* **PROBLEM REQUIREMENTS**:
Each line from the one containing "the typical span." through the last line of the data below should be printed exactly, please, with any pictures omitted.

INPUT MATERIAL section start

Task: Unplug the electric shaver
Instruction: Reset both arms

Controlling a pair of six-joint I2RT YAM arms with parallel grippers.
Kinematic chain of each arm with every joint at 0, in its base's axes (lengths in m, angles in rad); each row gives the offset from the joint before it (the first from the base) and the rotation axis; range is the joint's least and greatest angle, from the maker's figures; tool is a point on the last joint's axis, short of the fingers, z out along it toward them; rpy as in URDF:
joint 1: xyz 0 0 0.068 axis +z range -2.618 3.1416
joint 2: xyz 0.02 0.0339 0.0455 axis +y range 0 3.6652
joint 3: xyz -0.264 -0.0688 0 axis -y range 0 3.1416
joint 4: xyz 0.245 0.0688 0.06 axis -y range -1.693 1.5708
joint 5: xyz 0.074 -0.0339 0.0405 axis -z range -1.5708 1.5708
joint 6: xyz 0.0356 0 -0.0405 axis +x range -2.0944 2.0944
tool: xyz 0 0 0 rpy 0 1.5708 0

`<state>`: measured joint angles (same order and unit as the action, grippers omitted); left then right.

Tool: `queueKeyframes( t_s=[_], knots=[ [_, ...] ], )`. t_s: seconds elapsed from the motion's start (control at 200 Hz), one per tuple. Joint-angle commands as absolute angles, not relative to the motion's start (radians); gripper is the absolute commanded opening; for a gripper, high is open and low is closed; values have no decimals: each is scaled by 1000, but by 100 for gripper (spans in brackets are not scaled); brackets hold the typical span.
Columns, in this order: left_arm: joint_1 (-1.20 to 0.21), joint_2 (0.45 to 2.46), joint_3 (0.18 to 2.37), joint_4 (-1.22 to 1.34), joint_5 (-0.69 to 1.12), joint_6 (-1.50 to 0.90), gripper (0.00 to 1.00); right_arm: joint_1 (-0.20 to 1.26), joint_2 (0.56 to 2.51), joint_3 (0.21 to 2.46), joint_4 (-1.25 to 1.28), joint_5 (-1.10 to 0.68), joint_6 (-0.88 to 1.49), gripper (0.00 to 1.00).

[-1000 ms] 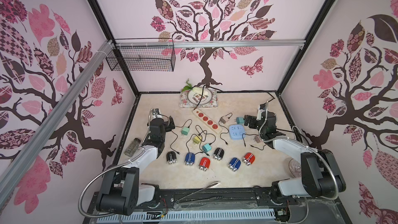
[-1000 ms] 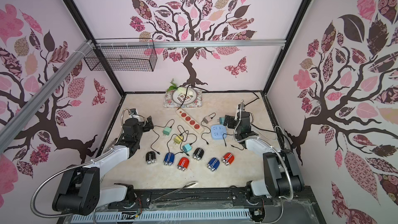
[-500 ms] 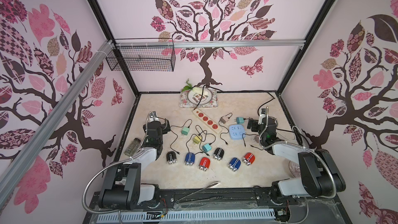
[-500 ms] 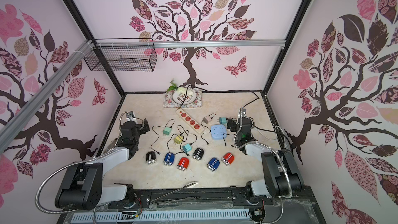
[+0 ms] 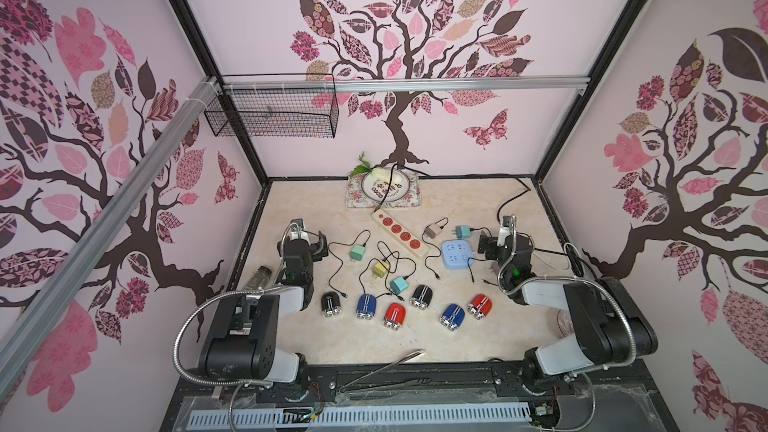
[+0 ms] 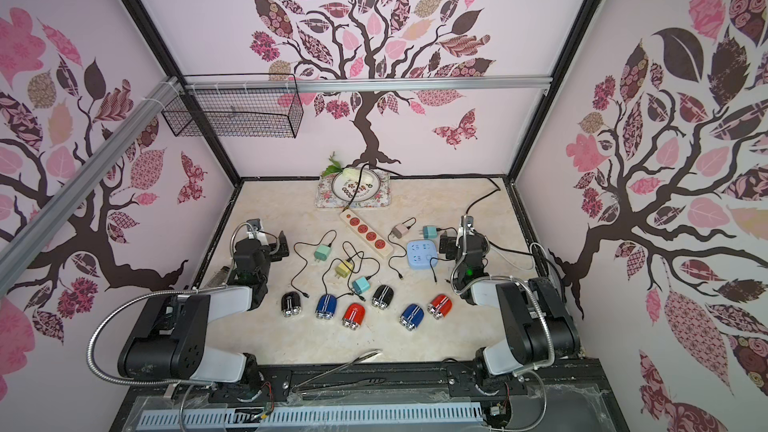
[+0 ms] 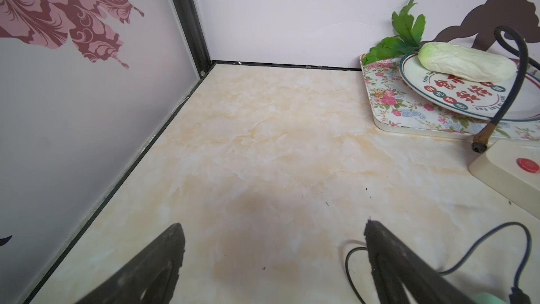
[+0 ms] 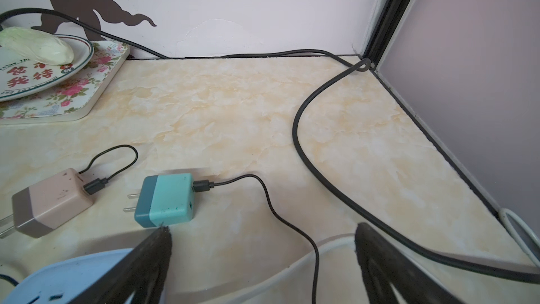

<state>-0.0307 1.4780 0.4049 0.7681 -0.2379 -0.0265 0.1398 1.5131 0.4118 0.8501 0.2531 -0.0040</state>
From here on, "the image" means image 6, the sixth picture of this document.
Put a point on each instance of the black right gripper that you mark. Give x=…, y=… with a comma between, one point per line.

INPUT MATERIAL section end

* **RESPONSE BELOW**:
Tool: `queueKeyframes( t_s=[_], knots=[ [_, ...] ], )`. t_s: seconds elapsed from the motion's start (control at 200 Hz), one per tuple. Joint-angle commands as absolute angles, not relative to the motion's start (radians); gripper is the absolute commanded opening; for a gripper, high is open and low is closed; values have no decimals: each is scaled by 1000, but by 100 for gripper (spans in brackets are not scaled); brackets hold the typical span.
Columns, in this order: left_arm: joint_1 (-1.20 to 0.21), joint_2 (0.45 to 2.46), joint_3 (0.18 to 2.37), joint_4 (-1.22 to 1.34), joint_5 (-0.69 to 1.12), joint_6 (-1.50 to 0.90), gripper (0.00 to 1.00); right_arm: joint_1 (-0.20 to 1.26), joint_2 (0.56 to 2.51), joint_3 (0.21 to 2.46), joint_4 (-1.25 to 1.28), joint_5 (-1.10 to 0.68), joint_6 (-0.88 to 1.49), gripper (0.00 to 1.00).

[-1000 ms] 
[-1000 ms] 
[-500 ms] 
[-500 ms] 
[+0 ms] 
[+0 ms] 
[+0 ms] 
[+0 ms] 

<state>-0.0307 1.4780 0.4049 0.7681 -0.2379 -0.0265 0.1398 1.5131 0.4118 0.8501 0.2531 -0.0040</state>
From here on, "the image" means image 6, the sixth picture of this document.
Put a point on each instance of the black right gripper that you mark. Give x=…, y=… with a comma between, one point per line.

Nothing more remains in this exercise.